Lady Justice Arden Lord Justice Longmore and

Lord Justice Thomas

Case No: A3/2007/0204

IN THE SUPREME COURT OF JUDICATURE COURT OF APPEAL (CIVIL DIVISION)

ON APPEAL FROM THE HIGH COURT OF JUSTICE

QUEEN'S BENCH DIVISION MERCANTILE COURT LEEDS DISTRICT REGISTRY FROM HIS HONOUR JUDGE BEHRENS

Royal Courts of Justice

Strand, London, WC2A 2LL

Dr Stephen Watkins (in person) for the Appellants

Mr Derek Holwill (instructed by Messrs Weightmans LLP) for the Respondents

Hearing date : 2 November 2007

Lady Justice Arden

Introduction

1

This is an appeal by Dr Stephen Watkins and Mrs Elizabeth Watkins (to whom I refer as “the Watkins”) from the order dated 4 January 2007 of HHJ Behrens, sitting in the mercantile list of the Leeds District Registry, answering certain of the preliminary issues which had been set down for trial before him. The proceedings seek damages for professional negligence from the respondents, Jones Maidment Wilson (“JMW”). The allegations are denied. The pleadings are complex, and the preliminary issues are designed to avoid the risk that substantial costs will be thrown away if certain defences raised under the Limitation Act 1980 are good in law. When I say that the pleadings are complex, I intend no criticism of Dr Watkins who acts in person and who argued this appeal with conspicuous skill.

2

The preliminary issues are directed to a single problem. The Watkins allege that JMW gave them (1) negligent advice leading to the execution of a building agreement on 3 April 1998 and (2) negligent advice leading to the loss of rights under cl 21 (ii) of that agreement, which on one view of the facts if given was given before 26 August 1998. On conventional principles, any cause of action in respect of that advice accrued before 26 August 1998 and thus became statute-barred prior to 26 August 2004 when the present proceedings were issued. The Watkins seek to meet this fundamental problem by utilising principles established in two recent decisions of the House of Lords, namely Law Society v Sephton [2006] 2 AC 543 and Nykredit Mortgage Bank plc v Edward Erdman Group Ltd (No 2) [1997] AC 1627. They say that under these authorities (a) the loss was contingent only and thus the limitation period did not start to run until the contingency matured, which was after 26 August 1998 (I refer to this as “the Sephton argument”), or alternatively (b) that there was no loss on entry into any agreement with Flemings since the net position was beneficial to the Watkins and thus the limitation period could not start to run until the net position was disadvantageous to them.

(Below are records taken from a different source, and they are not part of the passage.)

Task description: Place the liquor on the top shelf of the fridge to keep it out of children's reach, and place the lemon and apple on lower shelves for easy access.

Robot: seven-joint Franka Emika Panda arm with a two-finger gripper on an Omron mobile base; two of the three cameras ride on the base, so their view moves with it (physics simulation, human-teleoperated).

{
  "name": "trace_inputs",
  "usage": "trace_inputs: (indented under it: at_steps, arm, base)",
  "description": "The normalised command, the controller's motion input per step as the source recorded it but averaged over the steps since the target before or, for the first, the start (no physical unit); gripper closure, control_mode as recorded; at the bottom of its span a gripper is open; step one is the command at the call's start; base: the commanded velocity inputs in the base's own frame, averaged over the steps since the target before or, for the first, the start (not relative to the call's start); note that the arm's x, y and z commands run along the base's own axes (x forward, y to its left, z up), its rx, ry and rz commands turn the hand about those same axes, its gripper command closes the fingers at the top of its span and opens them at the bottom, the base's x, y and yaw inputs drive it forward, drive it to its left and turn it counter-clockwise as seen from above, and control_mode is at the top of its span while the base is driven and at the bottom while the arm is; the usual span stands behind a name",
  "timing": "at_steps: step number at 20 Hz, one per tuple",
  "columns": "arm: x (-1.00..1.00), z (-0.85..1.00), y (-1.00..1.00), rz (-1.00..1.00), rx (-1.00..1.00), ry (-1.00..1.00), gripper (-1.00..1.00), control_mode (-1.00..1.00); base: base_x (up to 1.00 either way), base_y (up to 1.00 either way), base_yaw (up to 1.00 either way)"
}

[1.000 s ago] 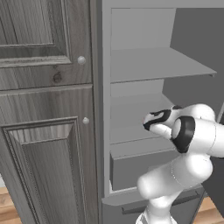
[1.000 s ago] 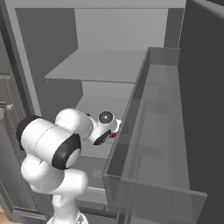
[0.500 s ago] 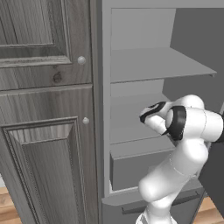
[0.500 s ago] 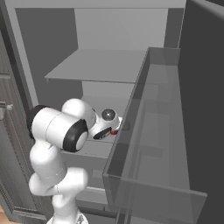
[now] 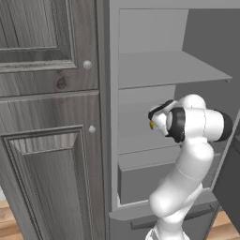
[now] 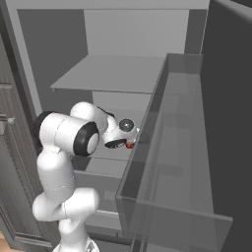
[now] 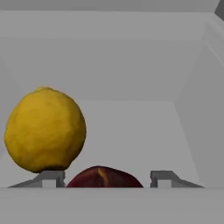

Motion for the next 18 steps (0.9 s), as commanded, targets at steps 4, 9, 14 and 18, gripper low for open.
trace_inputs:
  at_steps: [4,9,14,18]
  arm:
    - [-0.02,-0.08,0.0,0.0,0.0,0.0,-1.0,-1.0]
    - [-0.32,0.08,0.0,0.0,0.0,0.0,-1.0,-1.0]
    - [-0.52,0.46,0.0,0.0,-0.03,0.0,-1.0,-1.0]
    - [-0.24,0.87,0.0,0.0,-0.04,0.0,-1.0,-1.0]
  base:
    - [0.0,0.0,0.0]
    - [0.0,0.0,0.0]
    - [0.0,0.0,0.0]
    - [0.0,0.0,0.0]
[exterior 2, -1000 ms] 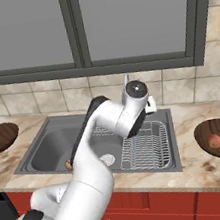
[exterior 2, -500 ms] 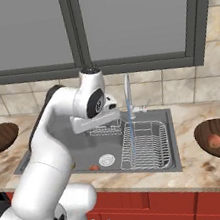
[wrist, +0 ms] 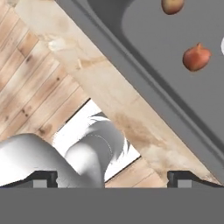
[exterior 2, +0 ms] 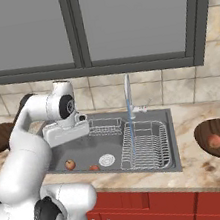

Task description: Pick the onions from the sink and place them in one bowl. Place the peach in the other bowl. Then turn off the sink faucet.

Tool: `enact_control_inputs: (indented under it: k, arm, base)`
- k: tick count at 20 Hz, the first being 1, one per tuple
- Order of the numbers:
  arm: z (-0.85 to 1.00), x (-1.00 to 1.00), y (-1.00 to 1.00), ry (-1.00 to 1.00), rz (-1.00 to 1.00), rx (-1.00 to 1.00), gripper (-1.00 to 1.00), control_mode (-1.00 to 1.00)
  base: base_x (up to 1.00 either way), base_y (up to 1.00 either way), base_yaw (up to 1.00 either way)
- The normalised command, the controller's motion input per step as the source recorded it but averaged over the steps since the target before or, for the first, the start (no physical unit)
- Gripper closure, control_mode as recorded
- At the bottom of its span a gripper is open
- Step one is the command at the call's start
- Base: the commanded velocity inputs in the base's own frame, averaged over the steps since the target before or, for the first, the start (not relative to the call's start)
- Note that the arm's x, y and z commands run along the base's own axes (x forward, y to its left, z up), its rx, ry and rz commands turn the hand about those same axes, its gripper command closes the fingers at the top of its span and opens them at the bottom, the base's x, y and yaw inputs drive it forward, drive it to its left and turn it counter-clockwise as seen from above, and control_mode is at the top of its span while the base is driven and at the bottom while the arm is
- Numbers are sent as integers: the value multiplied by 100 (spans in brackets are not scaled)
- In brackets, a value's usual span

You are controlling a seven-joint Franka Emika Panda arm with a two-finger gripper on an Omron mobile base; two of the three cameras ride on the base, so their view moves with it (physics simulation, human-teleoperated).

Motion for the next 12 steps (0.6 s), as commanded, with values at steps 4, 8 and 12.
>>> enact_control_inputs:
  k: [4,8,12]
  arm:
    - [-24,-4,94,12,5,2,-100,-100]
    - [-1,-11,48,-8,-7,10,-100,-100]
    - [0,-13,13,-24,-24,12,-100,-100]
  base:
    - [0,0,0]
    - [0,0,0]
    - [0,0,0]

This they say did not occur prior to September 1998 (I refer to this as “the Nykredit argument”).

3

That takes me to the terms of the preliminary issues, which I have set in an appendix to this judgment with some modifications designed to make them easier for the reader to follow. This judgment should be read in conjunction with the appendix. A number of definitions are to be found in the appendix, namely the definitions of the “pre-agreement claim”, “the post-agreement claim”, “the later transaction” and “the deferred start date”. I will use those definitions in this judgment, where appropriate. It will be immediately apparent that the preliminary issues are directed to ascertaining the date of the accrual of the causes of action on which the Watkins rely.

4

For the reasons given below, I consider that the judge answered the first two preliminary issues correctly and that his decision not to answer the remaining issues cannot be challenged. Accordingly this appeal should be dismissed. Before I give my reasons, I will set out the relevant background and a general introduction to the relevant law on accrual of a cause of action, including an analysis of the two key decisions of Sephton and Nykredit.

Background

5

In late 1997 the Watkins agreed to acquire a site at Littleborough, Rochdale, Lancashire (“the property”) from a Mr Wilfred Fleming. They wanted to have a house built on the property by the seller and a Mr David Fleming (together “Fleming”), who were builders. The Watkins instructed JMW to act as their solicitors on the transaction on or about 27 November 1997. The Watkins allege that JMW negligently advised them in relation to the transaction. The Watkins executed various contractual documents on 3 April 1998. The documents comprised a contract for the purchase of a leasehold interest in the property, a legal charge, a 999 year lease and a building agreement. In this judgment I refer only to the building agreement, but references to that document should where appropriate be read as including the other documentation executed on the same date.

6

Cl 21 of the building agreement provided that, if Fleming failed to complete the works by 31 August 1998, the Watkins could terminate the building agreement and pay for work completed by that date. In the event of a dispute as to the value of the completed work, the parties could appoint an expert, whose determination would be binding, who could fix the amount due. Cl 21 thus provided:

“Insolvency of Builder/failure to complete the works

In the event of

i. the insolvency of the Builder and /or

ii. the failure of the Builder to complete the works by [31 August 1998]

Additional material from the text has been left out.